◆ WHAT TO WORK ON
Once the line with "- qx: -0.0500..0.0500" is found in the entries below, print it and each following line exactly, stopping after the line with "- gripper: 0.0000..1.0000"; print nothing else.

◆ Data items
BEGIN

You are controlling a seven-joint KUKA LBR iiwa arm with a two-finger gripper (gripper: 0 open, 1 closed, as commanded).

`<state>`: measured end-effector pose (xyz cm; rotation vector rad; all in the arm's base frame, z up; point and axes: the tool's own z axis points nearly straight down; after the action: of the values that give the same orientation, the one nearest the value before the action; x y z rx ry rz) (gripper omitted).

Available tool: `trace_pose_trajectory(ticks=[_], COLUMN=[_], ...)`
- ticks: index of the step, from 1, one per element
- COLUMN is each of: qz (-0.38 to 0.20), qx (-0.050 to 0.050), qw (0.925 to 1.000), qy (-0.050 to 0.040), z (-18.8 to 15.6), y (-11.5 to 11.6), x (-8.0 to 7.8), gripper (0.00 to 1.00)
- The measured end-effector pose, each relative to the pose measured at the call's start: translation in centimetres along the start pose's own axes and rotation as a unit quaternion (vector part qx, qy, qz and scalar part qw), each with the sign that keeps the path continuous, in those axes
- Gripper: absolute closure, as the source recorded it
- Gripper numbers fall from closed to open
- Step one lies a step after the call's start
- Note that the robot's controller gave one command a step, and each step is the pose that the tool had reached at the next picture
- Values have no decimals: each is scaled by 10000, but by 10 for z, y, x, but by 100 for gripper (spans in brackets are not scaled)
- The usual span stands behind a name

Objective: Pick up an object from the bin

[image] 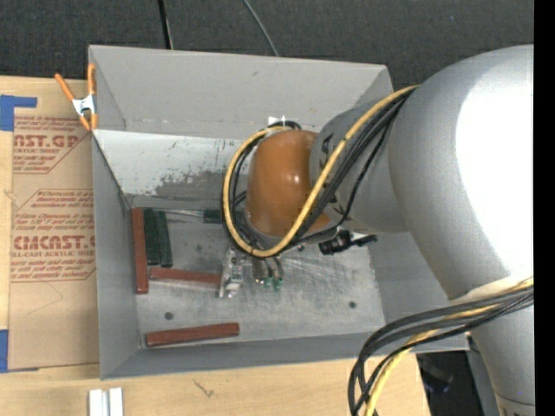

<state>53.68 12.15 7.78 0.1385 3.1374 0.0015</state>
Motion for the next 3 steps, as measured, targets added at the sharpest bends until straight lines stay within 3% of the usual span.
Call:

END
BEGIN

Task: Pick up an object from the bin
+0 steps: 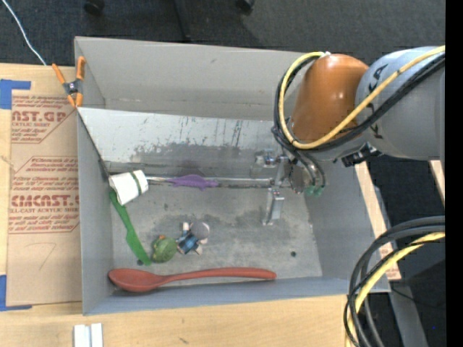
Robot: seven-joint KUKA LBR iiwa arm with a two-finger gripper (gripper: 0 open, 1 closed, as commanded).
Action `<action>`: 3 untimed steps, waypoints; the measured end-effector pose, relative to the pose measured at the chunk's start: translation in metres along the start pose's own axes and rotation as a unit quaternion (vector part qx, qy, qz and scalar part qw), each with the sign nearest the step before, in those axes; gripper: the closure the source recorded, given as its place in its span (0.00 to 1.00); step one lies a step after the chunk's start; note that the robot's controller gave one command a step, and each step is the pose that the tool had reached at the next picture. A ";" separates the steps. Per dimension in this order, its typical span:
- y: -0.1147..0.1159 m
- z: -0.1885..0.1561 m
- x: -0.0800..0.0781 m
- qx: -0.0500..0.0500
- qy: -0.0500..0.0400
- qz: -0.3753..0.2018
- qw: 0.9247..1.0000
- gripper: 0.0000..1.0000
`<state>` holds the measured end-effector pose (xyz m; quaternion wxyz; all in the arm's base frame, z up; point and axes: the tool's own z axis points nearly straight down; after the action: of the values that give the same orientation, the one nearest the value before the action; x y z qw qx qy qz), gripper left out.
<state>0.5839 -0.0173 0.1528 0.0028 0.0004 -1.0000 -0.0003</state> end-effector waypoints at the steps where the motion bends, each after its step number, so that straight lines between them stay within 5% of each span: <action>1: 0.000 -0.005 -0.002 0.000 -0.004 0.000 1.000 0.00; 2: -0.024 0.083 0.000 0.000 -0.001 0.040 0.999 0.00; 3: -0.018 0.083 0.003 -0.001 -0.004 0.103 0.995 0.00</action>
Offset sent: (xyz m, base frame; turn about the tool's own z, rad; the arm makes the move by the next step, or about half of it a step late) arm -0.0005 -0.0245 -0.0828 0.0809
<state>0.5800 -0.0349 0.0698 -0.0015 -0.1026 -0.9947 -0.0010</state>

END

◆ RESPONSE TO THE EXERCISE
- qx: -0.0500..0.0500
- qy: -0.0500..0.0400
- qz: -0.3753..0.2018
- qw: 0.9247..1.0000
- gripper: 0.0000..1.0000

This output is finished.